Chandra Omkar, Sharma Madhu, Pandey Neetesh, Jha Indra Prakash, Mishra Shreya, Kong Say Li, Kumar Vibhor
Department of Computational Biology, Indraprastha Institute of Information Technology, Okhla Ph-III, New Delhi, India.
Genome Institute of Singapore, Agency for Science Technology and Research, Singapore, Singapore.
Comput Struct Biotechnol J. 2023 Jul 14;21:3590-3603. doi: 10.1016/j.csbj.2023.07.014. eCollection 2023.
Understanding the biological roles of all genes only through experimental methods is challenging. A computational approach with reliable interpretability is needed to infer the function of genes, particularly for non-coding RNAs. We have analyzed genomic features that are present across both coding and non-coding genes like transcription factor (TF) and cofactor ChIP-seq (823), histone modifications ChIP-seq (n = 621), cap analysis gene expression (CAGE) tags (n = 255), and DNase hypersensitivity profiles (n = 255) to predict ontology-based functions of genes. Our approach for gene function prediction was reliable (>90% balanced accuracy) for 486 gene-sets. PubMed abstract mining and CRISPR screens supported the inferred association of genes with biological functions, for which our method had high accuracy. Further analysis revealed that TF-binding patterns at promoters have high predictive strength for multiple functions.

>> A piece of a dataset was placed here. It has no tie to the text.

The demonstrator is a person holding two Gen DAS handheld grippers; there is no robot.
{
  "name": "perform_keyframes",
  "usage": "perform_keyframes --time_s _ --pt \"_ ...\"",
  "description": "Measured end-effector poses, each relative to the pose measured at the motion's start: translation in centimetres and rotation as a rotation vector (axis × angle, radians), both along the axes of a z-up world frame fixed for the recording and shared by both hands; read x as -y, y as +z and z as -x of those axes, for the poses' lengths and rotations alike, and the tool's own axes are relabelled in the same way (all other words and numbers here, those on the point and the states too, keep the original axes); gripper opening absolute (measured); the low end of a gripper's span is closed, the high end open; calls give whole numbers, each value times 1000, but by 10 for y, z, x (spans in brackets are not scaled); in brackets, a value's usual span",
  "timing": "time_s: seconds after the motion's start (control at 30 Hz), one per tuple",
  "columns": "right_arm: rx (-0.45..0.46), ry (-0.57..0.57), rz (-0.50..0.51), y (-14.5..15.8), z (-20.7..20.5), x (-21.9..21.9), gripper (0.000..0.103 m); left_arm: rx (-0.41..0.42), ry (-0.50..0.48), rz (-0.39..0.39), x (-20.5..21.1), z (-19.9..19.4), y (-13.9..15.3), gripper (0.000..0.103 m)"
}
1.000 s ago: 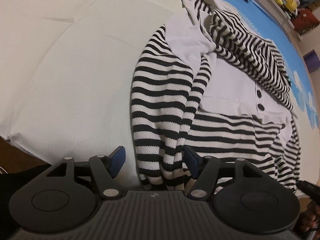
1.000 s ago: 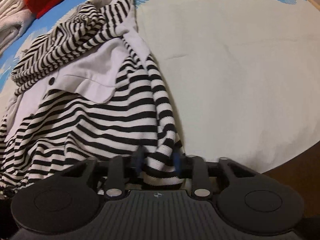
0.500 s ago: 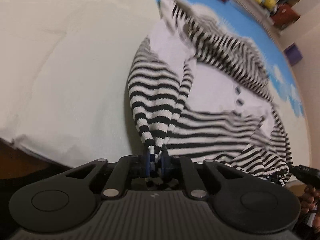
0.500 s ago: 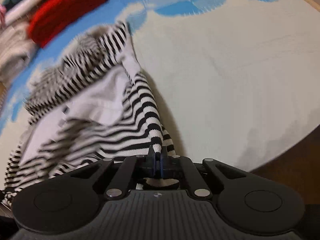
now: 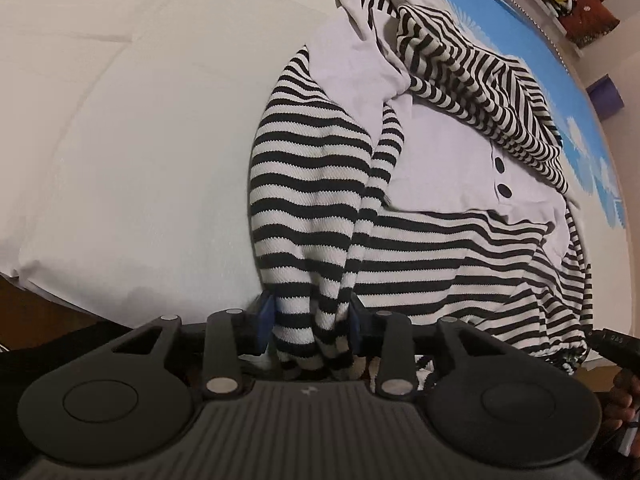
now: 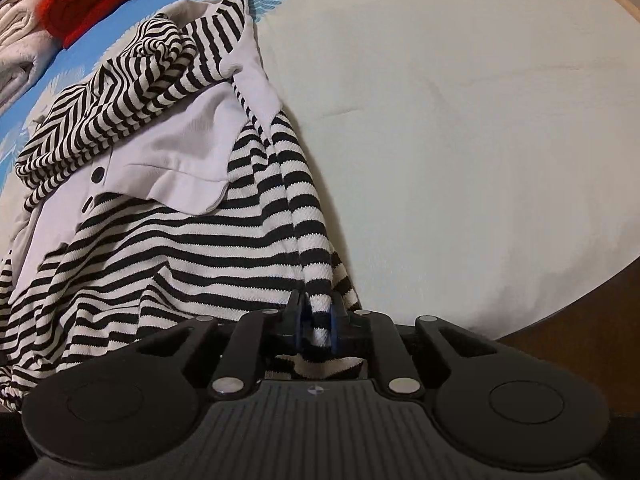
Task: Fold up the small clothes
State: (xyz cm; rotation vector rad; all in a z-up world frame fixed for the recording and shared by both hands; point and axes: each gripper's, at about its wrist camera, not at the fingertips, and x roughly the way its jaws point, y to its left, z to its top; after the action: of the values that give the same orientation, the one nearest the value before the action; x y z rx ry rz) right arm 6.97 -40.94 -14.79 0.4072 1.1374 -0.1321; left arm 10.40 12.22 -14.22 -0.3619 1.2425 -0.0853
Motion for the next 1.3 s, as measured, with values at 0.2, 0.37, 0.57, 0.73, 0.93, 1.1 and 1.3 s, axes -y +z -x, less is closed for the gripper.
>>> perform_keyframes --time_s 0.2,0.37,0.57,0.73,0.93,1.1,1.3 --pt "1 21 17 -1 -1 -4 13 3 -10 -14 1 0 -1 34" --pt "11 30 13 0 0 -3 6 18 -37 -25 6 3 0 15" --pt "74 14 -23 13 5 1 4 77 -35 -5 2 9 14 8" --pt "216 3 -100 50 20 8 3 173 -63 12 0 23 57 7" --pt "337 10 -186 106 61 28 2 239 -128 21 -2 64 123 7" --pt "429 64 -241 160 111 44 2 297 -133 97 -19 97 166 7" --pt "445 101 -245 179 80 49 2 266 -111 117 -30 22 158 7"
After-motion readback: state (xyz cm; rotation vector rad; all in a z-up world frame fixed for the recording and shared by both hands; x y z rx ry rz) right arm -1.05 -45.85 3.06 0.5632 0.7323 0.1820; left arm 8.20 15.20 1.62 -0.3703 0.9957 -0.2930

TF-binding patterns at the promoter add an unexplored dimension of explainable regulatory aspects of genes and their functions. Therefore, we performed a comprehensive analysis for the functional-specificity of TF-binding patterns at promoters and used them for clustering functions to reveal many latent groups of gene-sets involved in common major cellular processes. We also showed how our approach could be used to infer the functions of non-coding genes using the CRISPR screens of coding genes, which were validated using a long non-coding RNA CRISPR screen. Thus our results demonstrated the generality of our approach by using gene-sets from CRISPR screens. Overall, our approach opens an avenue for predicting the involvement of non-coding genes in various functions.
仅通过实验方法来理解所有基因的生物学作用具有挑战性。需要一种具有可靠可解释性的计算方法来推断基因的功能,特别是对于非编码RNA。我们分析了编码基因和非编码基因共有的基因组特征,如转录因子(TF)和辅因子ChIP-seq(823个)、组蛋白修饰ChIP-seq(n = 621)、帽分析基因表达(CAGE)标签(n = 255)以及DNase超敏反应图谱(n = 255),以预测基于本体的基因功能。我们的基因功能预测方法对于486个基因集是可靠的(平衡准确率>90%)。PubMed摘要挖掘和CRISPR筛选支持了推断出的基因与生物学功能的关联,我们的方法在这方面具有很高的准确性。进一步分析表明,启动子处的TF结合模式对多种功能具有很高的预测强度。启动子处的TF结合模式为基因及其功能的可解释调控方面增添了一个未被探索的维度。因此,我们对启动子处TF结合模式的功能特异性进行了全面分析,并将其用于功能聚类,以揭示参与常见主要细胞过程的许多潜在基因集组。我们还展示了如何使用编码基因的CRISPR筛选来推断非编码基因的功能,这通过长链非编码RNA CRISPR筛选得到了验证。因此,我们的结果通过使用CRISPR筛选中的基因集证明了我们方法的通用性。总体而言,我们的方法为预测非编码基因参与各种功能开辟了一条途径。